• What is expected
Examine the data below and state how many lines contain "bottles", offering no other words.

• Information shown
☆ ☆ ☆
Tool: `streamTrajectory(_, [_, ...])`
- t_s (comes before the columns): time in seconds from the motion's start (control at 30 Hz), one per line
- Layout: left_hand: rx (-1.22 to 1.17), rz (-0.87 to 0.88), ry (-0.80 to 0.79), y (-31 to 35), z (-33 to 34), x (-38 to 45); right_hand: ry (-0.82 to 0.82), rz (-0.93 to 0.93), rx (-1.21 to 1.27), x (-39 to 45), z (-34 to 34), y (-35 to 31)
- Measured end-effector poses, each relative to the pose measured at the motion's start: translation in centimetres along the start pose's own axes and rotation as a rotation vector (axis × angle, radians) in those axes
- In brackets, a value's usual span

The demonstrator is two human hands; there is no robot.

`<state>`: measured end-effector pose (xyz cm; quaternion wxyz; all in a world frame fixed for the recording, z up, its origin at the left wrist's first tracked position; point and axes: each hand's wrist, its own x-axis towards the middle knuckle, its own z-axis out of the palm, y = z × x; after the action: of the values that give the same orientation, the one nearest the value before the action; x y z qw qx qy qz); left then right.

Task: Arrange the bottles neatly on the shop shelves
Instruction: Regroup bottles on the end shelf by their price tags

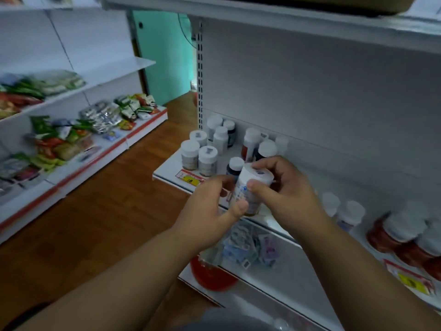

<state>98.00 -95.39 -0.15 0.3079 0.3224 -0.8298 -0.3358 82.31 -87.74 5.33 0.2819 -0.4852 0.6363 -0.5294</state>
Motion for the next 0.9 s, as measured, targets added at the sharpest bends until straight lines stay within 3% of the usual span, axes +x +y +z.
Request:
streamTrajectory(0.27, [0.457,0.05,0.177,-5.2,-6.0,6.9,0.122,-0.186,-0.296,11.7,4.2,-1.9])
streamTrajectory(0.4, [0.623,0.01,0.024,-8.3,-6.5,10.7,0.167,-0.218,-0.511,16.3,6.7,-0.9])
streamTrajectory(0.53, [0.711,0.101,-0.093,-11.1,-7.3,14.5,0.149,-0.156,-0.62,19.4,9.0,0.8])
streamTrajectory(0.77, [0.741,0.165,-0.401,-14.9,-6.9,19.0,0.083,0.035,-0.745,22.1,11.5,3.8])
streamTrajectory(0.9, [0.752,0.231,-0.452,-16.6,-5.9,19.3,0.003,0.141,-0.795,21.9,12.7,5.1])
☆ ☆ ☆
• Response to this exercise
2